Exercise description >> In the records below, begin at the line that has "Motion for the" and stop after the line that has "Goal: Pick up"; quote those lines verbatim and nothing more.

:: Data for this exercise ::

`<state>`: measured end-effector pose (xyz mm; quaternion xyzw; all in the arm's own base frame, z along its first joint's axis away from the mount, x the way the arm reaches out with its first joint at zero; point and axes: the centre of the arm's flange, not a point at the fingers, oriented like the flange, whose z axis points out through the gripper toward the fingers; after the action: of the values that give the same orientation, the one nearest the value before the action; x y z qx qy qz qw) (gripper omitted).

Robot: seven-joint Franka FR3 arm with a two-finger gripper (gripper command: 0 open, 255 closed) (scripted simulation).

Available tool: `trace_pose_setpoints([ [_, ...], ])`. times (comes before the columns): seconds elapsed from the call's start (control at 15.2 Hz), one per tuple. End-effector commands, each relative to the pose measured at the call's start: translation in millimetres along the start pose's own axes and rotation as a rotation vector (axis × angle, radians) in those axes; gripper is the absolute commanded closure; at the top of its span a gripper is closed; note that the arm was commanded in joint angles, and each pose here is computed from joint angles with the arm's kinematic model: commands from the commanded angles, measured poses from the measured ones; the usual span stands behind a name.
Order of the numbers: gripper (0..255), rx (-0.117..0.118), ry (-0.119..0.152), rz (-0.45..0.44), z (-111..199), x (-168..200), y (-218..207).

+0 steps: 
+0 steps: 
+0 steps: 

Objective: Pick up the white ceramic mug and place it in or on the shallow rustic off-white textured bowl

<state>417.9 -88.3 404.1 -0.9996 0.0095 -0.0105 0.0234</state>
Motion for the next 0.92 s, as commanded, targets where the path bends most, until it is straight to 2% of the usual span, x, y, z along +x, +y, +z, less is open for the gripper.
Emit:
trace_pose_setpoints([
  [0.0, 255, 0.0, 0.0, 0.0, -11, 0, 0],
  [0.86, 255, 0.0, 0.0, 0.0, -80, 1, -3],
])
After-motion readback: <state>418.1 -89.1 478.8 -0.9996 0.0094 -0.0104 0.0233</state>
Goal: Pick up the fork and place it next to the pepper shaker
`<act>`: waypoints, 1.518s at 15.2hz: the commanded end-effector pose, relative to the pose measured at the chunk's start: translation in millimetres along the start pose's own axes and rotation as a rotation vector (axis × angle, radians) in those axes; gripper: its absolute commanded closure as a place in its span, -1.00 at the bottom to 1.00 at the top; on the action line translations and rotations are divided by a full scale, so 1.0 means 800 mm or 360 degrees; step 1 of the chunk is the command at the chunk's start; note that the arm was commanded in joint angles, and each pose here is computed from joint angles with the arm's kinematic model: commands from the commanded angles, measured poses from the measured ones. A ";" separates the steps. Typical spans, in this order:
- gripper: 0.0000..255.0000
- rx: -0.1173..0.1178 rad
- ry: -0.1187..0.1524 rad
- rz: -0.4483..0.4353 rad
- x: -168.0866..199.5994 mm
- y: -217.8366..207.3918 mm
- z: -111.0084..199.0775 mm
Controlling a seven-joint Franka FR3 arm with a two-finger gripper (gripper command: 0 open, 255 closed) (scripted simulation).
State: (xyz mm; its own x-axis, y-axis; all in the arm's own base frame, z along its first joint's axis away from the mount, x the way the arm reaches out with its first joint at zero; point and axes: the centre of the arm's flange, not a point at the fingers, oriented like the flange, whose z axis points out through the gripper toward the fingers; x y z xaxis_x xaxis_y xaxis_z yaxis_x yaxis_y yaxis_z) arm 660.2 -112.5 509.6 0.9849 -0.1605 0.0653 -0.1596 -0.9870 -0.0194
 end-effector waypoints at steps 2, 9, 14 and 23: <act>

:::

Reply >>
Motion for the next 0.92 s, as commanded, targets where the path bends most, until it is straight to 2% of the usual span, x, y, z along +x, +y, +z, less is open for the gripper.
Emit:
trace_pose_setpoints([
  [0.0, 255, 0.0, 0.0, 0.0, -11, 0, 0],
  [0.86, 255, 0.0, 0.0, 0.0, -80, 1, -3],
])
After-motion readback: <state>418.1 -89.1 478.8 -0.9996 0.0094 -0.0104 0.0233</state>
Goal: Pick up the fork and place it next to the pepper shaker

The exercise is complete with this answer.